# About this exercise
Where a picture occurs in the data, omit it, and copy all remaining data exactly.

-=-=-

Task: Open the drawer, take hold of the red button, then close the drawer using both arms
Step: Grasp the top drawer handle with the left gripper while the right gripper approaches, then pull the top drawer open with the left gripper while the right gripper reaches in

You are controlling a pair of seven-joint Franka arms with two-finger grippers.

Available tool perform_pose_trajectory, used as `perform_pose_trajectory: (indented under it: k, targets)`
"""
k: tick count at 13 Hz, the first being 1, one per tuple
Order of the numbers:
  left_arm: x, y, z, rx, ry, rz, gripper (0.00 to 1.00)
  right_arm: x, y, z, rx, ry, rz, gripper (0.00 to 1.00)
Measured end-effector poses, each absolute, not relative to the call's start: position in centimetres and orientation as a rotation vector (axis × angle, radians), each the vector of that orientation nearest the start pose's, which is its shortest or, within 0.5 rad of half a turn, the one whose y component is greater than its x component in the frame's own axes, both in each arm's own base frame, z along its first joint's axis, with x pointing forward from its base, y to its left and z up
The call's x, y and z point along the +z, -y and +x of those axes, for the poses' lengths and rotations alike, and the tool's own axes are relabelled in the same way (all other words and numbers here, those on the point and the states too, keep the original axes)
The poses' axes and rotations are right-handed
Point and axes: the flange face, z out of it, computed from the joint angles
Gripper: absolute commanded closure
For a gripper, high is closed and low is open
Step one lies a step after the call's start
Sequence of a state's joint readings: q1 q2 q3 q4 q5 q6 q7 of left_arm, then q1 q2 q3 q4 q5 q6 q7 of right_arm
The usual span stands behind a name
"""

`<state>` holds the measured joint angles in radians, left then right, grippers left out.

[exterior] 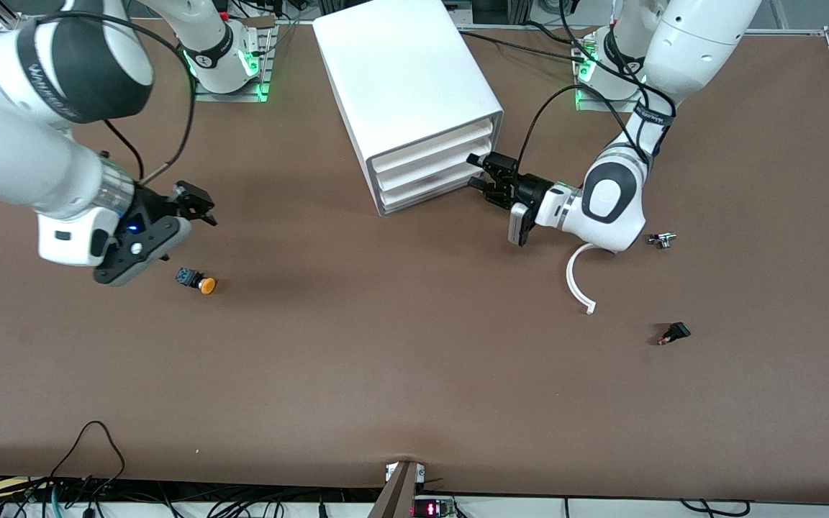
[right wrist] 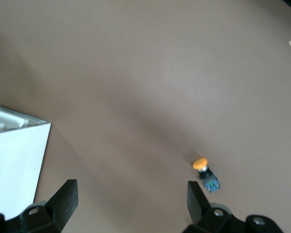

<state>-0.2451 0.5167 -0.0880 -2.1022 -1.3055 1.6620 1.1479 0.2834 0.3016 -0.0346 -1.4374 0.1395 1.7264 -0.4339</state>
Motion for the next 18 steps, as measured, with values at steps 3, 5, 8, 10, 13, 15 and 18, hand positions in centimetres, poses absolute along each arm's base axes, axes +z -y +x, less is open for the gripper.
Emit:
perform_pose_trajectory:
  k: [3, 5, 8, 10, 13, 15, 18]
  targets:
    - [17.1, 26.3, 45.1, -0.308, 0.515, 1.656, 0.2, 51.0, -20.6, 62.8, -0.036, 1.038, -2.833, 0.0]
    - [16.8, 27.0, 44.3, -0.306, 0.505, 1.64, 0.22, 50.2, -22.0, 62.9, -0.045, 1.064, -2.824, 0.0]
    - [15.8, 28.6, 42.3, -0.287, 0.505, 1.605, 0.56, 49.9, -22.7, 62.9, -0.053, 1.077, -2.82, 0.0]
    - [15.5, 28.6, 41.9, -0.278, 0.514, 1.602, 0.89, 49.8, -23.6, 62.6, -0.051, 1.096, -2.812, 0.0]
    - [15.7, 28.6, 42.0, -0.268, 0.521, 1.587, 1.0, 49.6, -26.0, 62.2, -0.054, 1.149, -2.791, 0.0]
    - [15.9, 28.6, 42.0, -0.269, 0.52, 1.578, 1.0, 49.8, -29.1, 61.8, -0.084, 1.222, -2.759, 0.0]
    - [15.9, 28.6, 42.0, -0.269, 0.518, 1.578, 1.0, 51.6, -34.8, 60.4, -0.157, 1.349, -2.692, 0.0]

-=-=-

# Written solution
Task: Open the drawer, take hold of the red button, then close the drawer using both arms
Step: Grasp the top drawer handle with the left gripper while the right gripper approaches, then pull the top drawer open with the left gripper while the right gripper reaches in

You are controlling a pair of seven-joint Franka arms with two-finger grippers.

Available tool perform_pose_trajectory, used as `perform_pose_trajectory: (indented under it: k, targets)`
"""
k: tick count at 13 Hz, the first being 1, one per tuple
Order of the numbers:
  left_arm: x, y, z, rx, ry, rz, gripper (0.00 to 1.00)
  right_arm: x, y, z, rx, ry, rz, gripper (0.00 to 1.00)
Measured end-effector poses, each absolute, not relative to the call's start: position in centimetres and orientation as a rotation vector (axis × angle, radians), each the vector of that orientation nearest the start pose's, which is its shortest or, within 0.5 rad of half a turn, the one whose y component is greater than its x component in the frame's own axes, both in each arm's own base frame, z along its first joint's axis, with x pointing forward from its base, y to its left and z up
The call's x, y and z point along the +z, -y and +x of those axes, for the poses' lengths and rotations alike, and the tool's own axes are relabelled in the same way (all other words and numbers here, those on the point and the states too, keep the original axes)
The poses' axes and rotations are right-handed
Point and axes: the flange face, z out of it, computed from the joint angles
Gripper: absolute commanded closure
For a gripper, high is closed and low is open
Step one lies a step after the call's start
Sequence of a state's joint readings: q1 q2 q3 q4 q5 q6 q7 of left_arm, then q1 q2 q3 q4 q5 q6 q7 of right_arm
The usual span stands behind a name
"""

`<state>` holds the measured joint angles in radians, left then right, grippers left out.

[exterior] 
[right wrist] 

<state>-0.2451 0.5167 -0.0880 -2.1022 -1.3055 1.6620 1.1479 0.2834 0.3016 -0.0346 -1.4374 0.1395 1.7264 -0.4339</state>
Motion for the next 18 steps, as measured, with values at steps 3, 5, 8, 10, 13, 15 and 18, hand positions in centimetres, poses absolute along each arm's base axes, axes +z -y +x, less is open for the gripper.
Emit:
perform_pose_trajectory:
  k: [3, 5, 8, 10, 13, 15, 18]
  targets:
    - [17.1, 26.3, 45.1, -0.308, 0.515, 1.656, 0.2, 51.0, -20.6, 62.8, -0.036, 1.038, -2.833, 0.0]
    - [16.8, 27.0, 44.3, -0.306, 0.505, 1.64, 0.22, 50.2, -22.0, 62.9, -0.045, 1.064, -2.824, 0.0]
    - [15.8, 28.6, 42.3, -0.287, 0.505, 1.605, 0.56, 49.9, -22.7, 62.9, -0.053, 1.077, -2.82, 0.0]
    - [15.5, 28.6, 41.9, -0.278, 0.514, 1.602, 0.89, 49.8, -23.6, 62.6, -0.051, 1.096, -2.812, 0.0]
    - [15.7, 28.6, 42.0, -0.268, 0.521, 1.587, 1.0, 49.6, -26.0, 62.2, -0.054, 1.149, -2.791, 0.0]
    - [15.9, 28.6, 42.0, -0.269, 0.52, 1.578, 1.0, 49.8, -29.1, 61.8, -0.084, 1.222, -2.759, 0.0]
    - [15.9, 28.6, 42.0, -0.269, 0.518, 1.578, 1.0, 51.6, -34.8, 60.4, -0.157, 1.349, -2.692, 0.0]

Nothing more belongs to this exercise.